Le Ministère de la Transformation et de la Fonction Publiques publie chaque année son baromètre de la transformation numérique locale. Quelques exemples emblématiques y sont tirés :

  • Strasbourg : après 18 mois, la dématérialisation de 80 % des flux entrants a permis une baisse de 22 % des délais de traitement des subventions, mais la ville a aussi dû renforcer ses dispositifs d’inclusion numérique à destination de 12 000 habitants peu connectés (source : strasbourg.eu).
  • Valence Romans Agglo : la dématérialisation du courrier a permis de réduire les impressions papier de 30 %, mais aussi des difficultés majeures à l’archivage électronique, n’ayant pas anticipé l’évolution des référentiels autour du SEDA et des plans de classement (Source : Banque des Territoires).
  • Bourges : la première vague de dématérialisation avait baissé le nombre de guichets physiques ouverts, générant un sentiment de « déshumanisation » chez certains usagers. Une évaluation qualitative a permis de rouvrir des temps de permanence dédiés « aide à la télédéclaration », améliorant ensuite le taux de satisfaction usager de 12 points (source : Rapport AMF 2023).

Quels dispositifs pour une évaluation complète et agile ?

L’évaluation de la performance doit composer avec :

  • Le respect du RGPD : anonymiser les données sans perdre la finesse des analyses d’usage
  • La temporalité du changement : toutes les habitudes ne changent pas à la même vitesse ; il faut prévoir des mesures à différents « horizons » (court, moyen, long terme)
  • L’acceptation par les usagers : la réussite ne se mesure pas uniquement en taux d’adoption, mais aussi en adhésion réelle (usage régulier, satisfaction, recommandations, absence de « détournement » vers d’autres circuits non numériques, etc.)
  • Une gouvernance élargie : impliquant agents, élus, associations locales, publics fragiles, avec un comité de suivi transparent publipostant périodiquement ses résultats

Grille synthétique d’évaluation

Dimension Indicateurs Méthodes de mesure Sources de benchmark
Adoption % démarches démat’, taux d’utilisation, taux abandon Logs, enquêtes usagers, focus groupes Data.gouv.fr, Baromètre DINUM
Simplicité Temps de traitement, taux d’erreur, ergonomie Chronométrage, tests utilisateurs, audits IA Observatoire Dématérialisation
Économie Coût dossier, économies papier, reportings financiers SI finances, SI RH, ADEME Banque des Territoires
Accessibilité Rapport accessibilité, taux de recours aux médiateurs Audit RGAA, retour terrain Maisons France Services DINUM, Défenseur des Droits
Conformité/Sécurité Incidents sécurité, conformité RGPD, audit traçabilité Rapports DSI, audits externes, ANSSI Rapport ANSSI, CNIL

Enjeux pour demain : dépasser le quantitatif, valoriser l’impact

La performance d’un plan de dématérialisation ne peut se réduire à un jeu de chiffres ou à une check-list règlementaire.

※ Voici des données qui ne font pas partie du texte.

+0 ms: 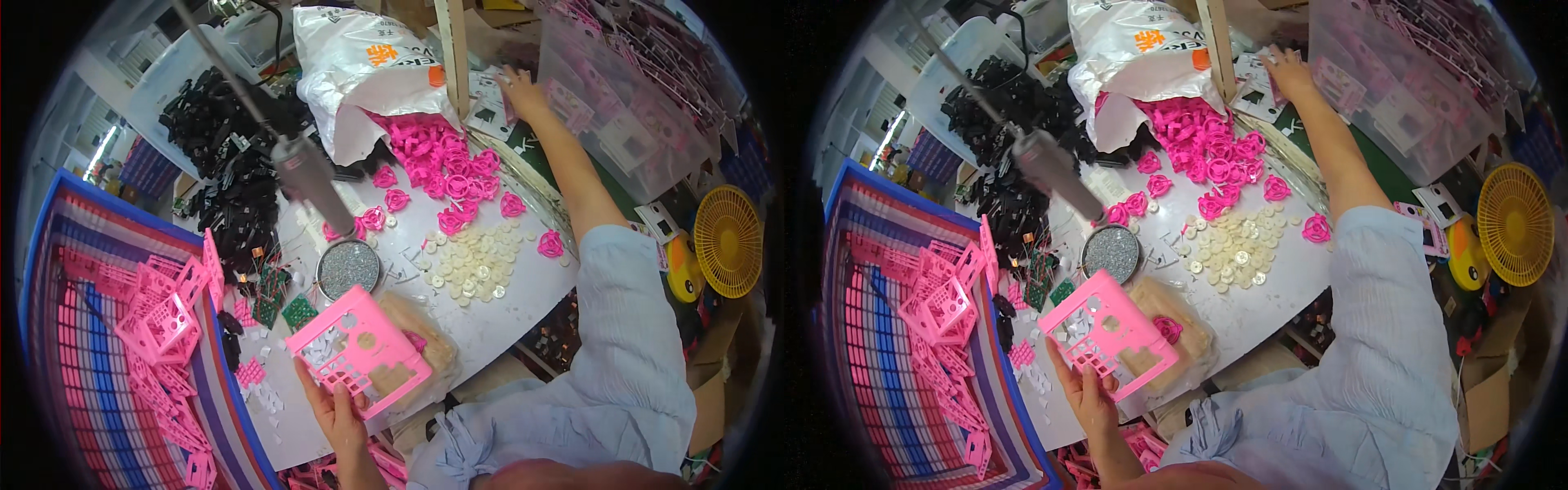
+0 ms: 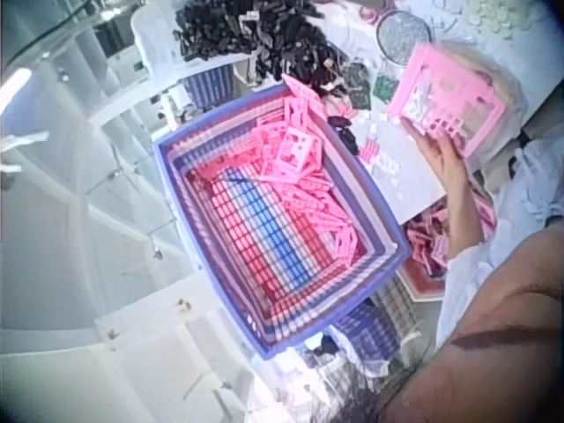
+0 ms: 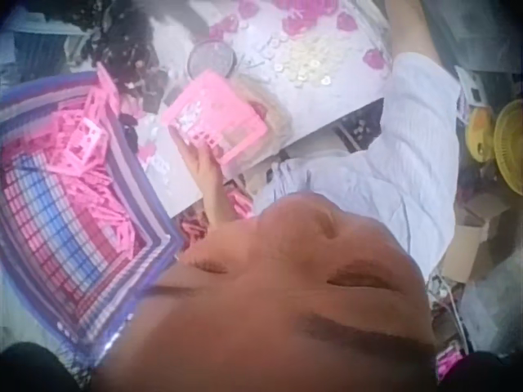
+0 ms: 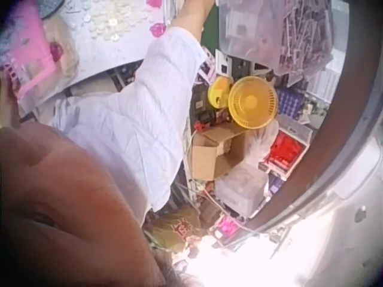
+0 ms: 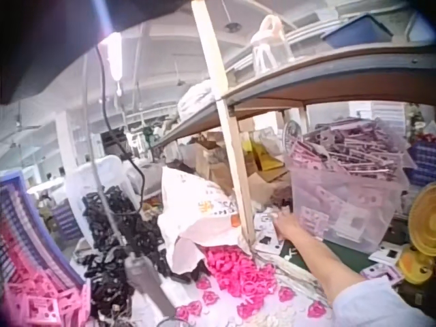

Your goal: Assembling a toy cash register using a glue gun and plastic components.

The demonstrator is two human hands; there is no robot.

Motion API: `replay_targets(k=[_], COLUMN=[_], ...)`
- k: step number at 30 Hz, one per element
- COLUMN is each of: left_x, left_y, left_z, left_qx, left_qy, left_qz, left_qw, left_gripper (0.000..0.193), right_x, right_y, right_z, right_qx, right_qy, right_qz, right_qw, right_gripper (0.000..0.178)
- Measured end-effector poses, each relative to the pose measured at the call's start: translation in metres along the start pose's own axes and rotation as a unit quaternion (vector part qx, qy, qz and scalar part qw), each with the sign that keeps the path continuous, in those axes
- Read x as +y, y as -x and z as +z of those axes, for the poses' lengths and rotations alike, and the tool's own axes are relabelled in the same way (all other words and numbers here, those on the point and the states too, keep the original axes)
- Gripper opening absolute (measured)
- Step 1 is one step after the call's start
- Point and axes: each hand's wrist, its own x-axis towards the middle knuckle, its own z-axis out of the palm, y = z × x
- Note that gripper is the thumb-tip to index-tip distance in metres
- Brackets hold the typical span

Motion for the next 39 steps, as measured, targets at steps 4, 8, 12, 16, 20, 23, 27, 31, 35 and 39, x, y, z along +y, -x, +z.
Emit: replay_targets(k=[4, 8, 12, 16, 20, 23, 27, 31, 35, 39], left_x=[0.005, -0.001, -0.011, -0.03, -0.034, -0.057, -0.039, -0.035, -0.043, -0.034], left_y=[0.001, 0.008, -0.002, -0.024, -0.016, -0.012, -0.008, -0.01, -0.013, -0.015], left_z=[0.002, -0.021, -0.026, -0.019, 0.012, 0.018, -0.007, -0.018, -0.02, -0.012], left_qx=[-0.021, 0.035, 0.04, -0.039, -0.078, -0.054, 0.021, 0.065, 0.137, 0.128], left_qy=[-0.024, -0.04, -0.049, 0.031, 0.097, 0.001, 0.101, 0.063, -0.179, -0.284], left_qz=[0.004, 0.042, 0.057, 0.052, 0.017, 0.027, -0.063, -0.046, 0.167, 0.143], left_qw=[0.999, 0.998, 0.996, 0.997, 0.992, 0.998, 0.993, 0.995, 0.96, 0.94], left_gripper=[0.075, 0.076, 0.074, 0.08, 0.084, 0.073, 0.058, 0.058, 0.082, 0.104], right_x=[-0.002, 0.012, 0.029, -0.019, -0.138, -0.206, -0.228, -0.276, -0.29, -0.289], right_y=[-0.032, -0.053, -0.006, 0.099, 0.166, 0.181, 0.199, 0.25, 0.256, 0.256], right_z=[0.011, -0.038, -0.138, -0.28, -0.337, -0.328, -0.311, -0.291, -0.32, -0.329], right_qx=[-0.103, -0.115, -0.03, -0.173, -0.384, -0.369, -0.194, -0.396, -0.355, -0.285], right_qy=[-0.056, -0.029, -0.332, -0.661, -0.737, -0.721, -0.769, -0.892, -0.911, -0.901], right_qz=[-0.063, -0.132, -0.14, -0.145, -0.168, -0.156, -0.154, -0.073, -0.034, -0.079], right_qw=[0.991, 0.984, 0.932, 0.715, 0.53, 0.566, 0.589, 0.207, 0.208, 0.318], right_gripper=[0.034, 0.019, 0.036, 0.039, 0.044, 0.055, 0.078, 0.072, 0.065, 0.056])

Elle doit s’envisager comme un levier d’impacts : sur l’agilité de la collectivité, la relation usager, le développement des compétences locales, la capacité d’innovation du territoire.

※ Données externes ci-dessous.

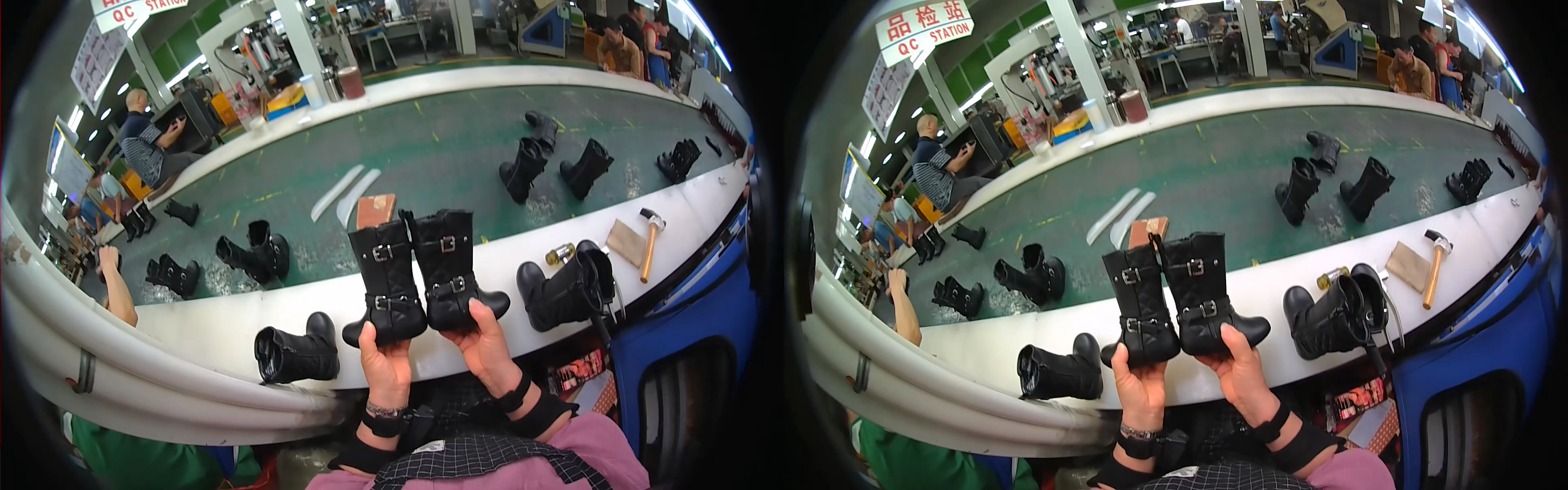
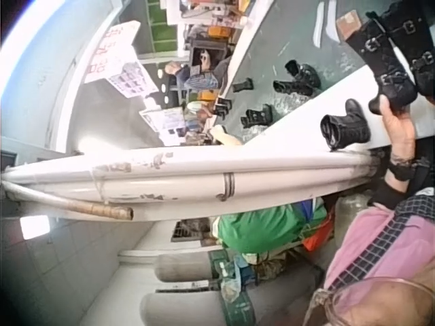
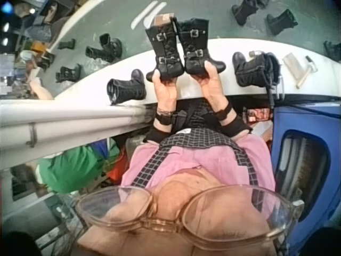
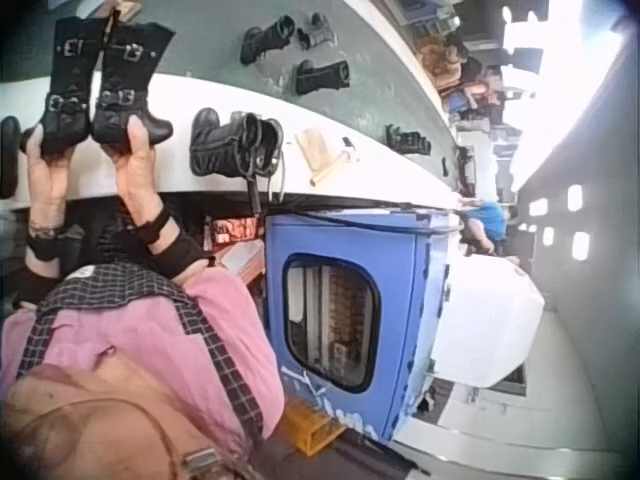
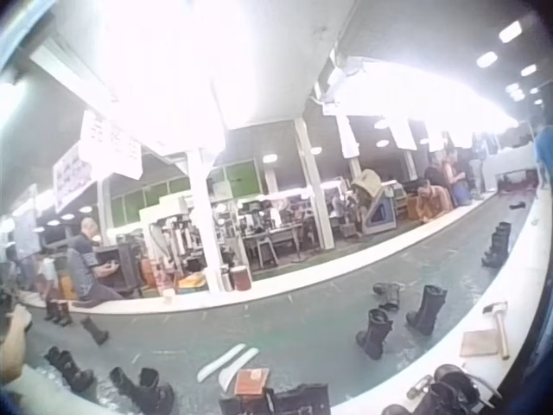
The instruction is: Inspecting, cleaning with a sponge, and using a hammer on finished boots at a quality control station.
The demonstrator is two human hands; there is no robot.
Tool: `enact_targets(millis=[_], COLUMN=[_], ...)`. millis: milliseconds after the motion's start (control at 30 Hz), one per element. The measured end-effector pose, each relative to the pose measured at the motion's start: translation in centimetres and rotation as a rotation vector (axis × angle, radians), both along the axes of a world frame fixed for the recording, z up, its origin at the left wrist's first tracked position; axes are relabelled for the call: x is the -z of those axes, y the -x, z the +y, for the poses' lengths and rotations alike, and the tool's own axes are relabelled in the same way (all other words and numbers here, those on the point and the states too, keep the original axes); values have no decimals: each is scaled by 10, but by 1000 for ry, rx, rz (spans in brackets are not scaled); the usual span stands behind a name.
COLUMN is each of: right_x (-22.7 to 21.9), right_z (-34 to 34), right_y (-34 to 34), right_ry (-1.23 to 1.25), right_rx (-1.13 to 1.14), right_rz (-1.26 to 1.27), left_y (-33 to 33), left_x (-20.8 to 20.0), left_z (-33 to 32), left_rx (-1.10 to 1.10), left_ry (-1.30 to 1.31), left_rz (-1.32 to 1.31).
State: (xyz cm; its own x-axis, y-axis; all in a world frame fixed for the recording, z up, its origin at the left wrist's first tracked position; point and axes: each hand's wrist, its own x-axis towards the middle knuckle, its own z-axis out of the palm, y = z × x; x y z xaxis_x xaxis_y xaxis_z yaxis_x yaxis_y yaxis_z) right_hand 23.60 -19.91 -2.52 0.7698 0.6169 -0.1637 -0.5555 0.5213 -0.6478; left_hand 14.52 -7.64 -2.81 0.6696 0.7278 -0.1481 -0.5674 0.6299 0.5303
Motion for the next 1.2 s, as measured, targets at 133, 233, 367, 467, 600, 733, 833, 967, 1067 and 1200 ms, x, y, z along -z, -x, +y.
enact_targets(millis=[133,233,367,467,600,733,833,967,1067,1200], right_x=[-3,-5,-7,-8,-7,-6,-5,-3,-2,-1], right_z=[-3,-4,-6,-6,-7,-7,-6,-7,-6,-5], right_y=[-1,-1,-2,-2,-2,-3,-2,-1,0,0], right_ry=[-24,-37,-40,-37,-28,-25,-27,-21,-29,-29], right_rx=[-23,-26,-30,-30,-29,-20,-14,1,9,23], right_rz=[-10,-20,-37,-38,-18,-3,28,53,63,82], left_y=[1,1,0,0,0,-1,-2,-2,-3,-5], left_x=[-2,-2,-2,-2,-3,-3,-1,3,6,7], left_z=[-2,-3,-4,-6,-7,-6,-4,-4,-4,-5], left_rx=[-12,-40,-15,-10,0,11,13,-14,-16,-28], left_ry=[-26,-24,-26,-34,0,16,39,92,93,110], left_rz=[-46,-24,-33,-27,-23,-14,-30,-35,-26,-13])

À cette aune, une collectivité « performante » combinera des gains tangibles (économies, rapidité, sécurité) et des avancées moins quantifiables mais tout aussi fondamentales : accès facilité pour tous, nouveaux usages collaboratifs, pouvoir d’agir renforcé des agents et des citoyens. Mesurer, c’est donc mettre en débat ce que l’on veut vraiment transformer, et garder l’usager — qu’il soit habitant, professionnel ou agent public — au cœur de la démarche.

Plus que jamais, l’indépendance de l’analyse, la transparence et la co-construction sociale restent les meilleurs garants d’un numérique local utile et assumé.